Outside the ring, Cappuccino was a supervisor for the Keebler Company. He also served as a sanitation control inspector for the School District of Philadelphia. He resided in Yardley, Pennsylvania. He was survived by his wife, Florence.

==Memorable fights==

- Mickey Ward, decisioned (10 rounds), and Arturo Gatti, May 19, 2002, Uncasville, Connecticut. It is considered by many boxing purists as "The Fight of the Century." Cappuccino played a prominent role by masterful refereeing this tight and savage battle. In the fourth round, Gatti blasts a low punch into Ward's groin sending him down in pain. Cappuccino calls it a slip and takes a point from Gatti for the low blow. In the ninth round, Ward and Gatti landed an incredible 110 total punches—102 of them power shots. Late in the round, Gatti was enduring a severe beating from Ward; but the seasoned Cappuccino still saw some fight left in Arturo. It was a seminal moment; knowing the monumental nature of this fight, Cappuccino will not end this brawl on some technicality. Indeed, Gatti responded and fought back as the bell sounded.

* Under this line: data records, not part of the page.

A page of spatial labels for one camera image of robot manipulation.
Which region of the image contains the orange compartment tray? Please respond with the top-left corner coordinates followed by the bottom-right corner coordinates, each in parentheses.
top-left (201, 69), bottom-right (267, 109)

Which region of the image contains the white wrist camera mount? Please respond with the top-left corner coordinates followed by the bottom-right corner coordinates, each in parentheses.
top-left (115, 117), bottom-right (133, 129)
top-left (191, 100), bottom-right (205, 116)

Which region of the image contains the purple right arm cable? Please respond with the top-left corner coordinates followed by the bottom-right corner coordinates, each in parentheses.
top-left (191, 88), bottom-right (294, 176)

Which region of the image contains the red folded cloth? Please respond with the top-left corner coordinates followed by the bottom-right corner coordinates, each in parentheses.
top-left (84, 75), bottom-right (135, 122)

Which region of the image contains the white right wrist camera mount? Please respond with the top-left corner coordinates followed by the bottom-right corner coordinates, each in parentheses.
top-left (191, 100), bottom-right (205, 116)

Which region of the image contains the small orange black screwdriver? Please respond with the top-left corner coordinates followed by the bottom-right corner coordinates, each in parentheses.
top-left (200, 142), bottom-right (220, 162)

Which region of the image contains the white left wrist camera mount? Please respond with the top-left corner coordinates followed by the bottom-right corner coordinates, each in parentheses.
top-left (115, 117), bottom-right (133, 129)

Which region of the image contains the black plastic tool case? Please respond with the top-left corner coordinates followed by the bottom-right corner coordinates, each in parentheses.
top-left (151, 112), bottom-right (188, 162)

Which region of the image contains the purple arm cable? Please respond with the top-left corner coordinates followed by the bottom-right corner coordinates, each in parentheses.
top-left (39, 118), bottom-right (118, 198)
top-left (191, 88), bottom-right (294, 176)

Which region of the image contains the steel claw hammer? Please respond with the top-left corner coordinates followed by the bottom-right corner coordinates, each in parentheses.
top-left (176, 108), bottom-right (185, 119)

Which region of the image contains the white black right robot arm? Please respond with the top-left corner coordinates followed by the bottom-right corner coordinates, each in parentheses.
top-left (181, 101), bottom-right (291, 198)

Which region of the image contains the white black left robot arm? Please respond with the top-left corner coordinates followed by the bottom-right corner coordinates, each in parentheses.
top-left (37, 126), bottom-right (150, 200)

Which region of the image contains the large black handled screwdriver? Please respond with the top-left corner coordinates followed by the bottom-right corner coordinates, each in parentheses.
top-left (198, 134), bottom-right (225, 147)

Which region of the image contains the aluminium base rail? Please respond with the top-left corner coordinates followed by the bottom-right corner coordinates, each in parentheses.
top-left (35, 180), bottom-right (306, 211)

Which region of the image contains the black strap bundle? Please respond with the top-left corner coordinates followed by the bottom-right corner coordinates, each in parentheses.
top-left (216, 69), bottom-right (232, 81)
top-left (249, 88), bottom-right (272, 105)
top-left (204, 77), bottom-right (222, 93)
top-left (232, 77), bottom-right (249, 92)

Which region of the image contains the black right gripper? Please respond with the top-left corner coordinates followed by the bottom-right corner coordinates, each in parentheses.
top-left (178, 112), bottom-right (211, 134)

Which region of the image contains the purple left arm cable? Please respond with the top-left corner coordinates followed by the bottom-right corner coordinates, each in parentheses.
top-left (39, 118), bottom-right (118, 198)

After the round, ring announcer Jim Lampley told a national audience, "The fight is being stopped!" Ward raised his arms in victory and both fighters approached the center of the ring. Cappuccino tells the world, "The fight ain't over!" The fight resumed for the tenth and final round as people rushed back into their seats. The fight was ruled a majority decision for Ward. Had Cappuccino not penalized Gatti for the punch below the belt, the fight would have ended in a draw. However, the deduction was just as he warned Gatti about punching low several times before. Memorably, as the exhausted boxers entered a clinch in the final round, Cappuccino cautioned both fighters to 'Wind it up like pros, huh?'
- Lennox Lewis, TKO (5th round), and Shannon Briggs, for Lewis’ WBC Heavyweight Title, March 28, 1998, Atlantic City, New Jersey. In the fifth round, Briggs was beaten repeatedly by Lewis and was knocked down. Briggs got up on his feet and convinced Cappuccino to let him continue. After taking more punishment from Lennox Lewis, Shannon Briggs launched a wild left hook that misses Lewis. The momentum of the errant punch fells the weakened Briggs to the canvas. Cappuccino had seen enough and he stopped the fight.
- Bernard "The Executioner" Hopkins, TKO (11th round), and Carl Daniels, for Hopkins’ Undisputed WBC, WBA, and IBF Middleweight Title, February 2, 2002. The fight marked Hopkins’ 15th consecutive successful title defense - breaking the 25-year-old middleweight championship defense record held by Carlos Monzón. Cappuccino stopped the bout on the advice of Daniels' corner.
- Mike Tyson, KO (1st round), Michael Spinks, for Tyson's undisputed WBC, WBA, and IBF heavyweight titles, June 27, 1988, Atlantic City, New Jersey. In a battle of undefeated fighters, Tyson knocked Spinks out in 91 seconds. Cappuccino is prominently featured in Sports Illustrated magazine. Cappuccino considered it the greatest moment of his referee career. He commented, "I remember thinking here I am, a guy from Kensington, and I'm in the ring, looking out in the crowd, and I see people like Charlie Sheen and Jack Nicholson and Martin Sheen. It was really something special. And people like Oprah Winfrey and Frank Sinatra missed the fight because it only lasted ninety-one seconds." Cappuccino and the oft-maligned Tyson had a unique relationship. Frank refereed six of his bouts. When asked about Tyson, Cappuccino replied, "I can't say a bad thing about Mike Tyson. He's always been very good to me."